BUCHAREST (Reuters) - Thousands of Romanians marched in silence through the capital Bucharest on Sunday to mark one year since a nightclub fire killed 64 people, a tragedy that led to mass protests at a culture of official graft and eventually brought down the government.
More than 4,000 people carrying flowers and candles processed towards the site of Colectiv club, protesting that corruption still plagues Romania and the country remains ill-equipped to prevent or handle another tragedy.
The streets along their route were lined with electoral banners ahead of a Dec. 11 parliamentary election, all promising to reform and change Romania for the better. Polls predict no party will gain an outright majority.
The technocrat government leading the country since the leftist government resigned last November has gone some way to improve transparency. State institutions must release spending data monthly. Healthcare data and information on EU-funded projects is public.
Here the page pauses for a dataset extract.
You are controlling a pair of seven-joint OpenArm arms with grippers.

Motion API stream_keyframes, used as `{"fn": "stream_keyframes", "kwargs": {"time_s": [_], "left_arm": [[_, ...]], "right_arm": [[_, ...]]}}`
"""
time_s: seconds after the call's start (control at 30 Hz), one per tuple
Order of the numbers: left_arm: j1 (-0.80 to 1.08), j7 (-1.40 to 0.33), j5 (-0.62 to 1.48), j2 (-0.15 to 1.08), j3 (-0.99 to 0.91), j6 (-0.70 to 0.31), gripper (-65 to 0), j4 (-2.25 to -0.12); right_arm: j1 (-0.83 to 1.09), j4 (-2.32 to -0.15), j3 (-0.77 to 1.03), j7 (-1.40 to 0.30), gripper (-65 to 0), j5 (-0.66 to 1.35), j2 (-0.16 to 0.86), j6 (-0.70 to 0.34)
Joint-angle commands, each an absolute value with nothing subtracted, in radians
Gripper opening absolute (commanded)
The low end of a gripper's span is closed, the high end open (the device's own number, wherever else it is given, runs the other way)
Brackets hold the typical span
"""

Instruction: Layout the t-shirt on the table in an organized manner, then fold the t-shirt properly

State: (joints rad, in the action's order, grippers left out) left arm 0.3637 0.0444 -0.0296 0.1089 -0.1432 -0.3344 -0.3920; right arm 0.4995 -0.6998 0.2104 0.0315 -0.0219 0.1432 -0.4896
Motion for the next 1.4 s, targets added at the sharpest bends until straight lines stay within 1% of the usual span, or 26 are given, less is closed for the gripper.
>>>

But questions remain over whether the next elected government will continue tackling graft.
The fire broke out when fireworks used during a concert by rock band Goodbye to Gravity ignited non-fireproofed insulation foam, triggering a stampede towards the single-door exit and trapping many of the roughly 350 people inside.
Sixty-four people died and more than 100 were injured, in one of the European Union’s worst disasters in decades.
Prosecutors’ investigations have shown the club’s owners allowed it to fill beyond capacity, and that Colectiv was not equipped to handle fireworks and lacked emergency exits. A company had installed fireworks meant for outdoor use.
Bucharest officials gave the club an operating licence and safety inspectors allowed it to run despite knowing it did not have a fire safety permit. Prosecutors have sent all to trial.
“Romania today is not what it was one year ago,” President Klaus Iohannis said, as he laid flowers at the site earlier on Sunday. “People have more expectations.”
“We have a duty not to allow this tragedy to be forgotten, to remember it and never forget the innocents who died here at Colectiv.”
The fire triggered some of Romania’s biggest protests in years against corruption, lack of accountability and a politicised public administration, but many remain pessimistic about any real chance of reform.
“We did not learn a lot from what happened,” said Razvan Braileanu, a journalist and musician who survived the fire. From his apartment he sees fire engines struggling to pass through a narrow street blocked by parked cars.
“Sure, there are more fire extinguishers at clubs and concerts, but I don’t think society is more aware.”
Romania’s infrastructure is among the EU’s least developed. Court trials have revealed a pattern of awarding public works contracts in exchange for bribes, with works overvalued, delayed and poorly executed.
“Unfortunately there aren’t signs that extremely serious structural and institutional problems have been fixed,” said Sergiu Miscoiu, associate professor of political science at Babes-Bolyai University in Cluj.
Attempts to ensure better governance would remain piecemeal without a major reform strategy, he added.
Iohannis said the country’s politicians had become more sensitive, but added, “we ... must continue to exert pressure for parties to reform.”